--- START ---
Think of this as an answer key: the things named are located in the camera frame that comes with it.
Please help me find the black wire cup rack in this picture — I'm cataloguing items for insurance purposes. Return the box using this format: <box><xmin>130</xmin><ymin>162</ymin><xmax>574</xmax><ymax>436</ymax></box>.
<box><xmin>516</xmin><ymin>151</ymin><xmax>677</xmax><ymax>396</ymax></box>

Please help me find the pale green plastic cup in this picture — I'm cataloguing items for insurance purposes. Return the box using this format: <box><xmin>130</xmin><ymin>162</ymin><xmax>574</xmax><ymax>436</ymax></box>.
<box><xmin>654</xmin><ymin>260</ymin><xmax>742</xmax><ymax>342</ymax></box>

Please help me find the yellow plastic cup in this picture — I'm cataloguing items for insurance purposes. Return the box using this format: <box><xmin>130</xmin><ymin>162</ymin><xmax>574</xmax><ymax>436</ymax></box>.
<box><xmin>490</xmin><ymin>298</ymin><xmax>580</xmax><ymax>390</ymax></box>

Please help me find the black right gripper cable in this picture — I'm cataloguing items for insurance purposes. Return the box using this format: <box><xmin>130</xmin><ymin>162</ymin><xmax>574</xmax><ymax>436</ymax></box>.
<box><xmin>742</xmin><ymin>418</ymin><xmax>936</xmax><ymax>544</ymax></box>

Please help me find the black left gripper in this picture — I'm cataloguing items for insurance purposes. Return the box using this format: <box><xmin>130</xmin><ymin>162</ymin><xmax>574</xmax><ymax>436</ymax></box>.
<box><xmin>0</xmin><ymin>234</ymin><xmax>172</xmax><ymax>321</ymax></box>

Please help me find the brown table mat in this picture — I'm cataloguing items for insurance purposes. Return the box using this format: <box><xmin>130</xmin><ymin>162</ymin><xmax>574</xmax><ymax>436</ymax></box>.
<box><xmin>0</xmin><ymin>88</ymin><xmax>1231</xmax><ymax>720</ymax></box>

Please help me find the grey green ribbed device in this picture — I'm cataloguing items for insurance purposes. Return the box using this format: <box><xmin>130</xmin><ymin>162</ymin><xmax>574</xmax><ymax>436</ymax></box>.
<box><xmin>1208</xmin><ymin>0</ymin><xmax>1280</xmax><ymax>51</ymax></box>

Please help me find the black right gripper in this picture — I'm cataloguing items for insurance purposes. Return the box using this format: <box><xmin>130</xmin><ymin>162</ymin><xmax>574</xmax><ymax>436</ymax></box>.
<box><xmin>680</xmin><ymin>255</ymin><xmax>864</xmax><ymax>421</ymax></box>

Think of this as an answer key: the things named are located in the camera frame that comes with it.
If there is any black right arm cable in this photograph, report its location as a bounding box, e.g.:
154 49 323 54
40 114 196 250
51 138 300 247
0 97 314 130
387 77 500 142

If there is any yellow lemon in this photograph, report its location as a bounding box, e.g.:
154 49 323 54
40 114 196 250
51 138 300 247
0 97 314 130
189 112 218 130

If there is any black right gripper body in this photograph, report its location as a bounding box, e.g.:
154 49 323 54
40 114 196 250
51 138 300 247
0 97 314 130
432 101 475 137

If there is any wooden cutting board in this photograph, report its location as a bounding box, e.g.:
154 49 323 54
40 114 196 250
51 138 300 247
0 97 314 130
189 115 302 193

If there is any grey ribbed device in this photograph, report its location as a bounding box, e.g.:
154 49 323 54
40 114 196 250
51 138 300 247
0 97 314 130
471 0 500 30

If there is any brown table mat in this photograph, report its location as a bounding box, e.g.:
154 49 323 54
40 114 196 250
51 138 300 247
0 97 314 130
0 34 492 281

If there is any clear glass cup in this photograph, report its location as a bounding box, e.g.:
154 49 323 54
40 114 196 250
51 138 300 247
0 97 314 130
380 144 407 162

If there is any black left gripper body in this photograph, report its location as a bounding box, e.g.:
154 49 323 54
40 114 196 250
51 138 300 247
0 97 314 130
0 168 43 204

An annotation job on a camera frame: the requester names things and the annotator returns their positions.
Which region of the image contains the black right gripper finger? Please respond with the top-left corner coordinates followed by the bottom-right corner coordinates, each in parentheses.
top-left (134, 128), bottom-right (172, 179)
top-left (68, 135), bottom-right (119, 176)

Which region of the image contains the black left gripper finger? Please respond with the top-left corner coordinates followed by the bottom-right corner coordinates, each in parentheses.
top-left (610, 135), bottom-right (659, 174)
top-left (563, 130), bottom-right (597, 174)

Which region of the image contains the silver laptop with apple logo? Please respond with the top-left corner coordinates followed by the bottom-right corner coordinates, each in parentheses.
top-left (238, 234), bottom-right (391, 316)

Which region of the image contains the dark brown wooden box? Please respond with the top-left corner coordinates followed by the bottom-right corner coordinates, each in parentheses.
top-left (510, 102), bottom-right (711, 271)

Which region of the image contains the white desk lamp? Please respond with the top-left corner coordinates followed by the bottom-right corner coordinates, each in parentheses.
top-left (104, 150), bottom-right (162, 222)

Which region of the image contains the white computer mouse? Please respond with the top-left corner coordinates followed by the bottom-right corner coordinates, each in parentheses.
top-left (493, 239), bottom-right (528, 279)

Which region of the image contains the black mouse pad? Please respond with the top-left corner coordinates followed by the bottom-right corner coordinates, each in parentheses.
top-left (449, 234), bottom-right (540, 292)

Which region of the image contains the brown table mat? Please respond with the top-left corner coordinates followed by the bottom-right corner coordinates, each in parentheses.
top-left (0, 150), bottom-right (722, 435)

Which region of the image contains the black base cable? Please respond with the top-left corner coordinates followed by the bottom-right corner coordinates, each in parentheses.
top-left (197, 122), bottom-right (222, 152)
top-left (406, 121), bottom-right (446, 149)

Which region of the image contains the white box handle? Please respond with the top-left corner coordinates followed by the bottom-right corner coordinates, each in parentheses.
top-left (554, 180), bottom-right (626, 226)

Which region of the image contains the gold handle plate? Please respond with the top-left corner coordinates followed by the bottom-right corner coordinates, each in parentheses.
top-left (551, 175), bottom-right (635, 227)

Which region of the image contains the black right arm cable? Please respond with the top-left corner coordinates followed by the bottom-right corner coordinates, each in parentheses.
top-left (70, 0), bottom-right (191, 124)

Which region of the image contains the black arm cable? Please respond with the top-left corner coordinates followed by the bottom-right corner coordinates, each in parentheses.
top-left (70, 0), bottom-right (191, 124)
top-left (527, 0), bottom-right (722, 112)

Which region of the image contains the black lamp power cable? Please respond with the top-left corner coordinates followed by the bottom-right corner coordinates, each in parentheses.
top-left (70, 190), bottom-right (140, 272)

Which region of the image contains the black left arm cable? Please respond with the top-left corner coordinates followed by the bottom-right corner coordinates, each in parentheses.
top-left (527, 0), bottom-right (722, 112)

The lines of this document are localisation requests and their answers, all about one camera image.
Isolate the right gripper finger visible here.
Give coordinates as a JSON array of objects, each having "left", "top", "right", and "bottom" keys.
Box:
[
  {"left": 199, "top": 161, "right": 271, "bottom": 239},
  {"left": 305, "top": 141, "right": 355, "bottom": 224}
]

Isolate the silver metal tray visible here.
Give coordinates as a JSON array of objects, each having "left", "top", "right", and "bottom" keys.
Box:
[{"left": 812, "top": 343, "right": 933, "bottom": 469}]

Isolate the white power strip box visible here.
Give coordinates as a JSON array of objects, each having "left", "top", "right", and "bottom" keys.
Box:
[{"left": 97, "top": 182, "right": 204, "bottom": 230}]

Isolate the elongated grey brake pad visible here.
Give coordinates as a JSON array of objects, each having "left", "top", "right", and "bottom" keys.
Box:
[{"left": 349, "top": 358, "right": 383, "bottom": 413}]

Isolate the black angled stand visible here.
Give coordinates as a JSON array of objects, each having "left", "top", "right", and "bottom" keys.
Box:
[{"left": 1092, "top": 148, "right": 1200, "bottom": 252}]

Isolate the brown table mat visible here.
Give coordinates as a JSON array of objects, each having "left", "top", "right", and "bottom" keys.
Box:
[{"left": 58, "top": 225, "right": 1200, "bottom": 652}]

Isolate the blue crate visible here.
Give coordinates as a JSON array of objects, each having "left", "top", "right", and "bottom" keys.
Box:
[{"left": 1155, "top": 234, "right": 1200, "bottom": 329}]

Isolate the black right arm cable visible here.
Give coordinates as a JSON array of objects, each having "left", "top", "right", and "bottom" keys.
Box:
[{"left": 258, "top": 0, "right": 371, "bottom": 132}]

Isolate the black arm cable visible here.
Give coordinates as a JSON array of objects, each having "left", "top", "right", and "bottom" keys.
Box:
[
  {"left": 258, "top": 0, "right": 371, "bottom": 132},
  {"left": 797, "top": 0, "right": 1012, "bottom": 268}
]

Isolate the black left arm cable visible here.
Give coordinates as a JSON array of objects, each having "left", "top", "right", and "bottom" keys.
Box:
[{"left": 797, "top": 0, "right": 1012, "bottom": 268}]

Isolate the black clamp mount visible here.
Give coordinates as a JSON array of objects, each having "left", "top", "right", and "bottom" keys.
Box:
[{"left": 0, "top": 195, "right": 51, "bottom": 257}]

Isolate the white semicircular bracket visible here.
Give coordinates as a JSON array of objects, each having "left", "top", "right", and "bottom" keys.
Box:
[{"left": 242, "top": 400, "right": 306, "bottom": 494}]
--- END ---
Search the data above for lines holding "body" and copy each of them.

EXERCISE OUTPUT —
If there is any black right gripper body in this photograph, report its location as a bounding box, e.g.:
If there is any black left gripper body in this photograph, report its location as a bounding box, e.g.:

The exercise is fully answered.